HNWs find that investing in films is a way to broaden their creative insight and contribute to the country's zeitgeist, writes James Atherton.
A couple of days ago I received a call from an old friend wanting to know more about today’s film investment business. He’d dabbled as an investor himself many years ago, trying to take advantage of some of the tax incentives on offer but he’d quickly lost interest. Since then he’d had considerable success in his professional life, and his tax planning had gone well, so he found himself in a position to have another go.
But this time he wanted more than to just hand over the money. He wanted a stimulating way to contribute to the cultural landscape and become an active participant in an artistic endeavour. Thankfully, I could reassure him that these days that’s exactly what an investor using an established film investment company can look forward to.
The British film industry has flourished over the last decade, winning some of the most prestigious international awards. The UK is now renowned around the world as one of the most creative, ambitious, and exciting countries for film.
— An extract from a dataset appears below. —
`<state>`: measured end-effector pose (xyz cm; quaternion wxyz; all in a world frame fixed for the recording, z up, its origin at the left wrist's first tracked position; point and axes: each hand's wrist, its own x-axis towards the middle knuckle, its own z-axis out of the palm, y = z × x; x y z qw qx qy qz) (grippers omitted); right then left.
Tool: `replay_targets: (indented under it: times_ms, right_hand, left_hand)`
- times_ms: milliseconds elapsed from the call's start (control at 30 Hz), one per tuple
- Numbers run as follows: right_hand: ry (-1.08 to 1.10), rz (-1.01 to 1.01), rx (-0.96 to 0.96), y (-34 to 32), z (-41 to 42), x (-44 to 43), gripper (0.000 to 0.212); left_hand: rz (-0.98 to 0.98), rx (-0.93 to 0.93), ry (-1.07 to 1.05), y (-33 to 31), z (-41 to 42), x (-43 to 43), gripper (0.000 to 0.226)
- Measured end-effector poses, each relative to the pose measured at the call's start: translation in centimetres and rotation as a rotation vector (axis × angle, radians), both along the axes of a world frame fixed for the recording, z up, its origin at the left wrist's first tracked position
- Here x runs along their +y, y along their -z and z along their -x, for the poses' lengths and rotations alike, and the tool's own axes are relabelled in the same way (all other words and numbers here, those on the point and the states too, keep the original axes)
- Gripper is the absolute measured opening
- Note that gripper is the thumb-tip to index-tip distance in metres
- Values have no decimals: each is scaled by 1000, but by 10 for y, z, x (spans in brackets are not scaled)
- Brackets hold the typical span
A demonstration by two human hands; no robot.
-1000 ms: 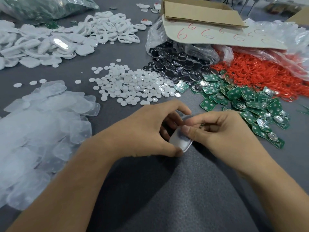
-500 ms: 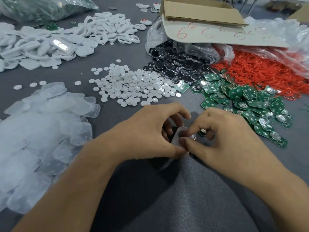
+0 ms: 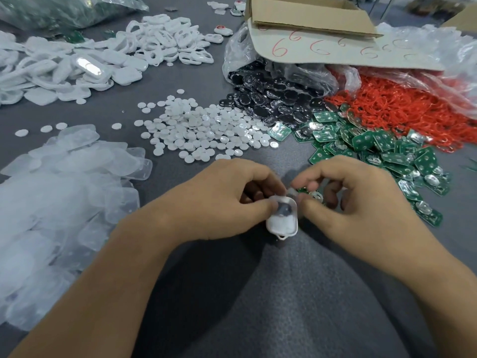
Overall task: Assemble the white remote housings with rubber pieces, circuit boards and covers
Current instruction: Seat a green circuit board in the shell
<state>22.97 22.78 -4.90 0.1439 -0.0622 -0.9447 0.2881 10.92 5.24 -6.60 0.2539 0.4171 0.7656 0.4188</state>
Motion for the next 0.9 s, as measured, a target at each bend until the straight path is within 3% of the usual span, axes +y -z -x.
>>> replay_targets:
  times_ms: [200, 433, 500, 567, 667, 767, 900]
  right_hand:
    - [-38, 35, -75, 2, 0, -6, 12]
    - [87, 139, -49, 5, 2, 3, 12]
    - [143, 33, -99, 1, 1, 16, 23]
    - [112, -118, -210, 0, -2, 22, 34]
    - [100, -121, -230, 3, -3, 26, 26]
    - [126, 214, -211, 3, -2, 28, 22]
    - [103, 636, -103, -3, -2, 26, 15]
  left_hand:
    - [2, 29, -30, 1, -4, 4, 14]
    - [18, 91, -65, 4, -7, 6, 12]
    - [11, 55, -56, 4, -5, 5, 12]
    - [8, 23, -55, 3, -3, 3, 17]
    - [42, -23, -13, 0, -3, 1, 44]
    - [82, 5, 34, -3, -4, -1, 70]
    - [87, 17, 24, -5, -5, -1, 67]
In 2014, the UK film industry had an all-time high turnover of £7.7bn. Most of this success is of course down to the creative people involved in the production and development of these movies. But government support has also played a big part by backing film through tax incentives and public sector investment, which have unlocked a large amount of capital from some of the wealthiest investors in the country.
The government saw the value of having a vibrant and exciting film industry, and saw the huge spillover effects it would have on the rest of the creative industries and tourism, not to mention the foreign currency revenues from international success.
Over the last decade, investors have piled into film mostly because of these financial incentives. Schemes like EIS, for example, incentivise investors to invest to the tune of £1m in return for 30 per cent rebate on their income tax. This relief is something that we have seen appetite for among the investors we have worked with. In the 2014-2015 tax year, £1.7bn was raised through EIS, a significant portion being for film.
While a number of people will have invested in film for the tax incentives provided and then moved on, film investment can be so much more than just a tax vehicle: it can provide commercially competitive returns, if administered correctly, and above all it can provide the curious or artistically minded investor with a new creative home; with a way to dip their toes in the filmmaking process, and contribute to an artistic endeavour from the ground up.
Looking back, where EIS and other tax incentives for filmmaking have not always worked is when people see investing in films merely as a way to reduce their tax, which HMRC consider not to be in the spirit of the rules. There has been well documented in the press as numerous ‘film schemes’, costing both taxpayers and investors, came to light.
Where EIS has worked is when it has introduced investors to the film business, and got them interested and engaged with filmmaking. An investor should invest in film – over, for example, other alternative assets like wine – because they are passionate about film. That should be fostered, and they should be encouraged to continue to stay involved in film with or without tax reliefs.
This is now more crucial than ever. We suspect the time, if ever there was one, of raising money principally to qualify for tax incentives rather than to trade, is over. Film investment companies must continue to engage investors because of their love of film rather than simply the financial return, although the latter is clearly critical too.
Many investors love film, and are rightly proud of the BAFTAs, Golden Globes, and Oscars, their investments return. They’re contributing to the country’s zeitgeist; and play a role in defining and developing our cultural life.